Neueste Daten machen das Ausmaß der Gefährdung noch deutlicher: 11,3 % der litauischen Schulkinder der Klassen 5 bis 9 konsumieren täglich zuckergesüßte Getränke, was auf einen frühen gewohnheitsmäßigen Konsum hindeutet. Darüber hinaus zeigen die Statistiken der staatlichen Statistikbehörde, dass 2024 der Absatz von Softdrinks - definiert als Wasser mit Zuckerzusatz oder anderen Süßungsmitteln und Aromen, einschließlich Mineral- und kohlensäurehaltiger Getränke - sich um 11 % auf einen Gesamtwert von 29,3 Mio. € erhöht hat, was das anhaltende Wachstum dieser Produktkategorie auf dem litauischen Markt unterstreicht.

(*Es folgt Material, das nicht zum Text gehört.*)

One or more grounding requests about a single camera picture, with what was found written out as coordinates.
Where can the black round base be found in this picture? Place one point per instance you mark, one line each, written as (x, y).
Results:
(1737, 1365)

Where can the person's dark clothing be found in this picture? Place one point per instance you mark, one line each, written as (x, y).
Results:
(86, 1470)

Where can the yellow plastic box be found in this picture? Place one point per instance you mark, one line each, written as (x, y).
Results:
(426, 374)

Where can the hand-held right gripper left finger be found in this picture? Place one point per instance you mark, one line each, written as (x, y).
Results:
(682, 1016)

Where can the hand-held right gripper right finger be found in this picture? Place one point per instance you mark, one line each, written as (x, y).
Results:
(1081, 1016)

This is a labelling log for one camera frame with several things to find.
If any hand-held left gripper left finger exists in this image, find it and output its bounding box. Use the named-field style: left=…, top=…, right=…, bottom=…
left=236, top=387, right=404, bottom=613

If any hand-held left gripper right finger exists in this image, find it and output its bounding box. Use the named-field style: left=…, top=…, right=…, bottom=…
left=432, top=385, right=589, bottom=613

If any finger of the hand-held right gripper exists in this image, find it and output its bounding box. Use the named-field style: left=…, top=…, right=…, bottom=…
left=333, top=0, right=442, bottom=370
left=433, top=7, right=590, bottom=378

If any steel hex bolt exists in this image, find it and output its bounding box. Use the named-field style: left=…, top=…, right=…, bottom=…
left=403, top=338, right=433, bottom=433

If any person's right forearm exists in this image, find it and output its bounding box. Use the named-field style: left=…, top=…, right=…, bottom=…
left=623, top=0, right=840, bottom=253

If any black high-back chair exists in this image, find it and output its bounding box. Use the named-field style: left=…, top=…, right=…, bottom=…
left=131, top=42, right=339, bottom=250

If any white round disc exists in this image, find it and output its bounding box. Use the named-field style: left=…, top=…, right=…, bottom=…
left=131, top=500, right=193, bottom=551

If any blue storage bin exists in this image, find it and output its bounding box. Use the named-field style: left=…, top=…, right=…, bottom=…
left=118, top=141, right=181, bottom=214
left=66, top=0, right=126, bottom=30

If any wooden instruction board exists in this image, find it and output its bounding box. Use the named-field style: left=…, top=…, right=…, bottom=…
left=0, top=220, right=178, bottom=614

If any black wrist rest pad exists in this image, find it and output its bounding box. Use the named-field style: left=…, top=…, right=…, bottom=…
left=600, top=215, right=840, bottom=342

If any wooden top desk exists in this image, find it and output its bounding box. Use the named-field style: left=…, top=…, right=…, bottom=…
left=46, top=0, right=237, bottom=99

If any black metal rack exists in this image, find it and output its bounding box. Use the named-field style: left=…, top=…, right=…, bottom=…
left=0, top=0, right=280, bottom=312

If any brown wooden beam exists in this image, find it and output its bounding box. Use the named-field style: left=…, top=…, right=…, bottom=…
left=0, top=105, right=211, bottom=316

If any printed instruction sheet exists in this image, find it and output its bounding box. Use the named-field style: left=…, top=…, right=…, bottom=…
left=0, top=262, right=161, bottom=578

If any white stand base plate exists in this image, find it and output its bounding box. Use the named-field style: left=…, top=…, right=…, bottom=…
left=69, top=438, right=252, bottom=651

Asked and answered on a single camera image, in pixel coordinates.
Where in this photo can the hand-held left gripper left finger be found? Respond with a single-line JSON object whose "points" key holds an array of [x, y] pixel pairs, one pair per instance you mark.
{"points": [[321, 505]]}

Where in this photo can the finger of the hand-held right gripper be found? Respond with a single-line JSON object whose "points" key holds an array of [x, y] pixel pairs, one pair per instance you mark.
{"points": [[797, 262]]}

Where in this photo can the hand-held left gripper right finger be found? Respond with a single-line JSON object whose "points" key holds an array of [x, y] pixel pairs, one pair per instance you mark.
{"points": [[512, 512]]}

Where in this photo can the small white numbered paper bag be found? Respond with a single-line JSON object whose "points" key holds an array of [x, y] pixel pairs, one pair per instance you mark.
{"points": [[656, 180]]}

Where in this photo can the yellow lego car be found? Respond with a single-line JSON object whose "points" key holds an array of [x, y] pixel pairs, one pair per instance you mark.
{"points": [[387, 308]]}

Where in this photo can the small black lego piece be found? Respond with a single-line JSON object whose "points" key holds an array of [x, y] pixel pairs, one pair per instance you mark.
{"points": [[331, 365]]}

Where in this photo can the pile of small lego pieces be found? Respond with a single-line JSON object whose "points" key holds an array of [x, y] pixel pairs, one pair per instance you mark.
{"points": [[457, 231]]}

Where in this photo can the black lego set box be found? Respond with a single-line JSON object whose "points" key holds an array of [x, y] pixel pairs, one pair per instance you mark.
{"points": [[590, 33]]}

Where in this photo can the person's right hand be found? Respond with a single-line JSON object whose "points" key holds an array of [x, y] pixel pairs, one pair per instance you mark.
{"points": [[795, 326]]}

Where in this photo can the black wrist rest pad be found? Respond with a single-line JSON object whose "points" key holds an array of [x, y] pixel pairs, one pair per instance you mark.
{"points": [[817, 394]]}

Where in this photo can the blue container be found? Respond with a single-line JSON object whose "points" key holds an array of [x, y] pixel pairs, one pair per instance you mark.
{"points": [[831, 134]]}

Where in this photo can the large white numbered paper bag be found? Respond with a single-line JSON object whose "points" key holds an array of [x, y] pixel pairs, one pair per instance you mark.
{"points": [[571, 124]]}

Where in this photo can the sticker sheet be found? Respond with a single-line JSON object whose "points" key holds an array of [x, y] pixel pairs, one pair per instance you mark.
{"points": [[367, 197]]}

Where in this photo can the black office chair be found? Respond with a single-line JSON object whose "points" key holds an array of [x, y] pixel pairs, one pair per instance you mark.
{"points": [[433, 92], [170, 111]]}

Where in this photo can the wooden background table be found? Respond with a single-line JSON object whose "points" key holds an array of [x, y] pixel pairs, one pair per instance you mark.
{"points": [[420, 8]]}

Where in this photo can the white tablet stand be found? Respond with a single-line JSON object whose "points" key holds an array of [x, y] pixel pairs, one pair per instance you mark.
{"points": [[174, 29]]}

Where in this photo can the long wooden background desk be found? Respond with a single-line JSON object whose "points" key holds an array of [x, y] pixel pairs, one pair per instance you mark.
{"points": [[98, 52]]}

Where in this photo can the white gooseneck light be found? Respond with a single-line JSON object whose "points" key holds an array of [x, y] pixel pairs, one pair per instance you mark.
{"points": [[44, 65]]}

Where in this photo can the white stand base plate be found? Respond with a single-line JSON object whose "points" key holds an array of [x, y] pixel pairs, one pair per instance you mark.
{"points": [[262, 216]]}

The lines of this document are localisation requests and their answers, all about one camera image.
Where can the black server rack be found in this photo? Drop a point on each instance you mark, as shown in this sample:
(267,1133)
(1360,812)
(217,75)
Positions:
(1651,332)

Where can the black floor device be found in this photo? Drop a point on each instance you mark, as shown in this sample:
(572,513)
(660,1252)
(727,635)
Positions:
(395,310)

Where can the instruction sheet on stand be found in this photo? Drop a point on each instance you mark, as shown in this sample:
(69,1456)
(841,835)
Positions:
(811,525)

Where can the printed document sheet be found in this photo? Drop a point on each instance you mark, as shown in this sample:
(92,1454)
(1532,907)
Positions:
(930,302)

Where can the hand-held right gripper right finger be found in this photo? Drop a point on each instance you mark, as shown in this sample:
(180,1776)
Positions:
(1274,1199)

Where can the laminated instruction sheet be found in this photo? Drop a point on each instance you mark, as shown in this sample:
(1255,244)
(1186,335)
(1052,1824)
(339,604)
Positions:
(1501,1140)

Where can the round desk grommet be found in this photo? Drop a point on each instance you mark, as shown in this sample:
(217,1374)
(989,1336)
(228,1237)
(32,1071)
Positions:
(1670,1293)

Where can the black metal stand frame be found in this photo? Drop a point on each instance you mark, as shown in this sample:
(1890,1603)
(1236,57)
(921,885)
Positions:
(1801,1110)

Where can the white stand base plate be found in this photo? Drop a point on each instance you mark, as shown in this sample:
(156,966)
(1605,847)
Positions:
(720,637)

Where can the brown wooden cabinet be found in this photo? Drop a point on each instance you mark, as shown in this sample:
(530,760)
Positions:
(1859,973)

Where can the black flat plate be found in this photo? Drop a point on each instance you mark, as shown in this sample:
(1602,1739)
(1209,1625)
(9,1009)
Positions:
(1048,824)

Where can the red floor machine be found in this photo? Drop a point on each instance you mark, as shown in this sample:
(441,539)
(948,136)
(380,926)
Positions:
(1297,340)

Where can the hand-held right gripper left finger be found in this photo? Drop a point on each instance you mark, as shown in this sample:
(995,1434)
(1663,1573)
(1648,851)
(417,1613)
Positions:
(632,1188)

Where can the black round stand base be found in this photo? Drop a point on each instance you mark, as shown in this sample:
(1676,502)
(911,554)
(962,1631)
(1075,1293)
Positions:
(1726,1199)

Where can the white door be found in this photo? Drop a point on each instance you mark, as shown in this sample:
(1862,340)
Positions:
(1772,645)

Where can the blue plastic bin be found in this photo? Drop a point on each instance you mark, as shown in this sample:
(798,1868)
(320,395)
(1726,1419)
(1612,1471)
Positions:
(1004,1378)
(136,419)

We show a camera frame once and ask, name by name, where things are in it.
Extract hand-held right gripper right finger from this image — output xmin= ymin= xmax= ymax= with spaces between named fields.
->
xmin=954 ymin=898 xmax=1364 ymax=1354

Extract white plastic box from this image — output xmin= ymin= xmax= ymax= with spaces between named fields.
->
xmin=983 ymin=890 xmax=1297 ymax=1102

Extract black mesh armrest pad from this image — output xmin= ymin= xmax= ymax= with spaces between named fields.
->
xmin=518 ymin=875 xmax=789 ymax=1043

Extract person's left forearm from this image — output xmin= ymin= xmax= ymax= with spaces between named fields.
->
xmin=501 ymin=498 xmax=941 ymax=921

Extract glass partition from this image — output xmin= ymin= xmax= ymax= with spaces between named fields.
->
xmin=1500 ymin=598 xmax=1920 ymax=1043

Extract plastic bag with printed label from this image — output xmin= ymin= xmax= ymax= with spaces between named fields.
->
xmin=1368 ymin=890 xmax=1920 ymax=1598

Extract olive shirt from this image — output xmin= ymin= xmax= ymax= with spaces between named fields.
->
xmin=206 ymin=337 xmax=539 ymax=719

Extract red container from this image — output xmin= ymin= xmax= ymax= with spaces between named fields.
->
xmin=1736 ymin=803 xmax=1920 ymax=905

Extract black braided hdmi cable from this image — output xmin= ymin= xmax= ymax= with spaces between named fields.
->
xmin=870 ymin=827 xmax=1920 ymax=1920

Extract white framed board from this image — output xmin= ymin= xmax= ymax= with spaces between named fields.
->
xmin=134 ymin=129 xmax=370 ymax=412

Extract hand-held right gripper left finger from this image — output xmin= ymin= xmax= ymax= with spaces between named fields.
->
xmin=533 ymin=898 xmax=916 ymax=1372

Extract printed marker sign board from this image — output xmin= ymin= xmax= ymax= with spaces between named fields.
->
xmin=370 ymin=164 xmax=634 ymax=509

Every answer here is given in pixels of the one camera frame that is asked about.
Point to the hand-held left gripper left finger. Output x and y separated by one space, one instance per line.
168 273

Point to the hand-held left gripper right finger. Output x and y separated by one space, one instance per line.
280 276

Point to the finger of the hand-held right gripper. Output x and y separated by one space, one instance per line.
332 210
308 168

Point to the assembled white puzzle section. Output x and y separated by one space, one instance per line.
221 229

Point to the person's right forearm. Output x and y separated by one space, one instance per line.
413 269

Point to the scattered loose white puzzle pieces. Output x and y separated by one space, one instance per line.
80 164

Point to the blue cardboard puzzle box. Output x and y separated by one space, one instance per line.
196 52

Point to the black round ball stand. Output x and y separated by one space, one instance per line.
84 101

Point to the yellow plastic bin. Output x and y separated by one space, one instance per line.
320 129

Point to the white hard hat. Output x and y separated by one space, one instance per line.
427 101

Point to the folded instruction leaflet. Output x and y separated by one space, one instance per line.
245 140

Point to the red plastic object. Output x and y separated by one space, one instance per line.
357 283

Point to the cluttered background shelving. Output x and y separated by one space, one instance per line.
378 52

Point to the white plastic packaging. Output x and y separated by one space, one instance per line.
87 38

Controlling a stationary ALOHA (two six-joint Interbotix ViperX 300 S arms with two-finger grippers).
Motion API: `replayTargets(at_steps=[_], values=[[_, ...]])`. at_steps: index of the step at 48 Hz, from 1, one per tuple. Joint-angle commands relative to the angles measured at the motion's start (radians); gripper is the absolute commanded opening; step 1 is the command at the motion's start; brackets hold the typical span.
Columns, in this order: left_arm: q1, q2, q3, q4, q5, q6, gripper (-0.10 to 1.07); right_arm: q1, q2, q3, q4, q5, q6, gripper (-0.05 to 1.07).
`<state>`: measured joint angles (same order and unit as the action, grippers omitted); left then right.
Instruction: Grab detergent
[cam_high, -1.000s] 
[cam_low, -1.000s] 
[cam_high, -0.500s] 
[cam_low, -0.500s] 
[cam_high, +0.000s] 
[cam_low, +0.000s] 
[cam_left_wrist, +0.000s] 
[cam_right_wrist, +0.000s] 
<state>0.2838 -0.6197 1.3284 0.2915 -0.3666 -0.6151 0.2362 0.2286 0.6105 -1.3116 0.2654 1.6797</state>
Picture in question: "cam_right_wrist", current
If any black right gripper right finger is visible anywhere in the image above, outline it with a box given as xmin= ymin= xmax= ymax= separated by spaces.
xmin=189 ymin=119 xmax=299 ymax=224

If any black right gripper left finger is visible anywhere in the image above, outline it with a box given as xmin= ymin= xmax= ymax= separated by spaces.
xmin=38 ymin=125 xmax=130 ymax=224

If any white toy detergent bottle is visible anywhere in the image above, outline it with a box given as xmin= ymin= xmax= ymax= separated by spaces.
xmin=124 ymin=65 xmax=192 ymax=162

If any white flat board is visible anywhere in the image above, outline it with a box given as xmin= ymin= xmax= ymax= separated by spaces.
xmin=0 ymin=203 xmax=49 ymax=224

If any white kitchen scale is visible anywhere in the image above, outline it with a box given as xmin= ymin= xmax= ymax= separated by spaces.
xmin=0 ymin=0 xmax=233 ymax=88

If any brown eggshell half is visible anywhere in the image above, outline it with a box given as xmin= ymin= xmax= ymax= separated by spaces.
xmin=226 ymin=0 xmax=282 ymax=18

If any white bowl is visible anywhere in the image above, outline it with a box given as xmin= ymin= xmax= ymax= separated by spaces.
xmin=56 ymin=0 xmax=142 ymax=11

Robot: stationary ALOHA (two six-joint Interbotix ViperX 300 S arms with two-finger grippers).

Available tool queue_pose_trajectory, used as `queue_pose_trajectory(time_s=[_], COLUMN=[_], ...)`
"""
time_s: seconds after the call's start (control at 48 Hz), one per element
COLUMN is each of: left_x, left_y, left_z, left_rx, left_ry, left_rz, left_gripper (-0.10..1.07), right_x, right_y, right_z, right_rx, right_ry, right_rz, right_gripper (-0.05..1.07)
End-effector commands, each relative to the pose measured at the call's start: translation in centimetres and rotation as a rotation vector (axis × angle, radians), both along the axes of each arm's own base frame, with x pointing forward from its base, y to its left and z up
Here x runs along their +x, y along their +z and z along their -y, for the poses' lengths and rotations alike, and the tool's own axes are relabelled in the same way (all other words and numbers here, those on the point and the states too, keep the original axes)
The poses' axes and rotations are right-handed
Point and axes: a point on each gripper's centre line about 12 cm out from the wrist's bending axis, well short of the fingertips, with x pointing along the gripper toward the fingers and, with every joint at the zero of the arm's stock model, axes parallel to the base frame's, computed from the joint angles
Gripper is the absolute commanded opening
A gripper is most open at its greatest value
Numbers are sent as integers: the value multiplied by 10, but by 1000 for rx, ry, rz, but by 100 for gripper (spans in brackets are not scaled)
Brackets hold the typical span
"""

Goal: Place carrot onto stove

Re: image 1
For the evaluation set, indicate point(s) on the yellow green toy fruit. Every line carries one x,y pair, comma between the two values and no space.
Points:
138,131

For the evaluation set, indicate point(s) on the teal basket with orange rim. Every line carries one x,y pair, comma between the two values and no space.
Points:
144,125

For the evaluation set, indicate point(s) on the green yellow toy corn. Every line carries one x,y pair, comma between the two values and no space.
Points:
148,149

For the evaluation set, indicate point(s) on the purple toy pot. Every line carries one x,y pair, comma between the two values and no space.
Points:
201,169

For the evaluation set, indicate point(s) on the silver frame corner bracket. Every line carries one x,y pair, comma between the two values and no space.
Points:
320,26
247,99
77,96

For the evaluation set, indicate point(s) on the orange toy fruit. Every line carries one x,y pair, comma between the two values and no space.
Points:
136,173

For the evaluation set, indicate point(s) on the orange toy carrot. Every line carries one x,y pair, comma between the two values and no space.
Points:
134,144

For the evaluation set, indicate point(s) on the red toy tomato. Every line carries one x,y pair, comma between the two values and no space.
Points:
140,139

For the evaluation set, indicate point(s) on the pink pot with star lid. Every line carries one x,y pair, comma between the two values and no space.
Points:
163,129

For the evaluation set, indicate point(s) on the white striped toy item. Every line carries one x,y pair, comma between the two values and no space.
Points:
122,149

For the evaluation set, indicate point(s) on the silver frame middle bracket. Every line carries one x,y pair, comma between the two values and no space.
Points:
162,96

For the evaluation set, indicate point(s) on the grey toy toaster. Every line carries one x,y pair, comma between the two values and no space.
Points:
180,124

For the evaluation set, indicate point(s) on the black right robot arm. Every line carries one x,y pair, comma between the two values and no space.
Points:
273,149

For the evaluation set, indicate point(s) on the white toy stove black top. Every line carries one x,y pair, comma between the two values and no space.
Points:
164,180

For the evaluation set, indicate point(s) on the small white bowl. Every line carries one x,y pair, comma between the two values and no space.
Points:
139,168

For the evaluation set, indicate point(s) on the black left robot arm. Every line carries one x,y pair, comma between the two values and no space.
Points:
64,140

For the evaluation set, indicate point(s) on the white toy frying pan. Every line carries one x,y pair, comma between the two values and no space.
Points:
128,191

Mit der neuen Verbrauchssteuer wird ein gestaffeltes System für Getränke mit Zuckerzusatz oder Süßstoffen eingeführt.
Produkte mit 2,5 bis 7,9 g zugesetztem Zucker pro 100 ml oder einer beliebigen Menge an Süßstoffen werden mit 7,4 € pro 100 Liter besteuert, während für Produkte mit 8 g Zucker oder mehr ein Steuersatz von 21 € pro 100 Liter gilt.
Konzentrierte Getränke werden mit 105 € pro 100 Liter in flüssiger Form oder 4,3 € pro Kilogramm in anderer Form besteuert. Von der Maßnahme ausgenommen sind Nahrungsergänzungsmittel, Lebensmittel für besondere medizinische Zwecke, Säuglings- und Folgenahrung, pharmazeutische Produkte, Nektare mit Zuckerzusatz und trinkbare Milchprodukte.
Litauen ist seit Langem ein Vorreiter in der Alkoholbesteuerung.
Durch die Ausweitung der steuerpolitischen Maßnahmen auf alkoholfreie Getränke setzt sich das Land weiterhin für evidenzbasierte Instrumente zum Schutz der öffentlichen Gesundheit ein. Die nächste Phase wird eine solide Überwachung, Datenerfassung und Durchsetzung erfordern, insbesondere angesichts des zu erwartenden Widerstands aus der Wirtschaft.
"Ich beglückwünsche Litauen zu seinem starken Engagement für den Schutz der Gesundheit der Bevölkerung durch Prävention und freue mich darauf, von der Art und Weise zu lernen, wie diese Politik umgesetzt und überwacht wird, damit die Ergebnisse in Maßnahmen in unserer gesamten Region einfließen können", sagte Dr. Kluge.
"Wir wünschen uns, dass gesündere Entscheidungen zu den einfachsten Entscheidungen werden. Heute entscheiden sich viele Menschen für Produkte nach dem Geschmack und nicht nach der Gesundheit, und solche Entscheidungen werden häufig durch den Zuckerzusatz beeinflusst. Eine Zuckersteuer ermutigt die Hersteller, gesündere Alternativen zu entwickeln, und hilft den Verbrauchern, klarer zu erkennen, welche Produkte wirklich einen Platz in ihrer täglichen Ernährung verdienen", sagte Ministerin Jakubauskienė abschließend.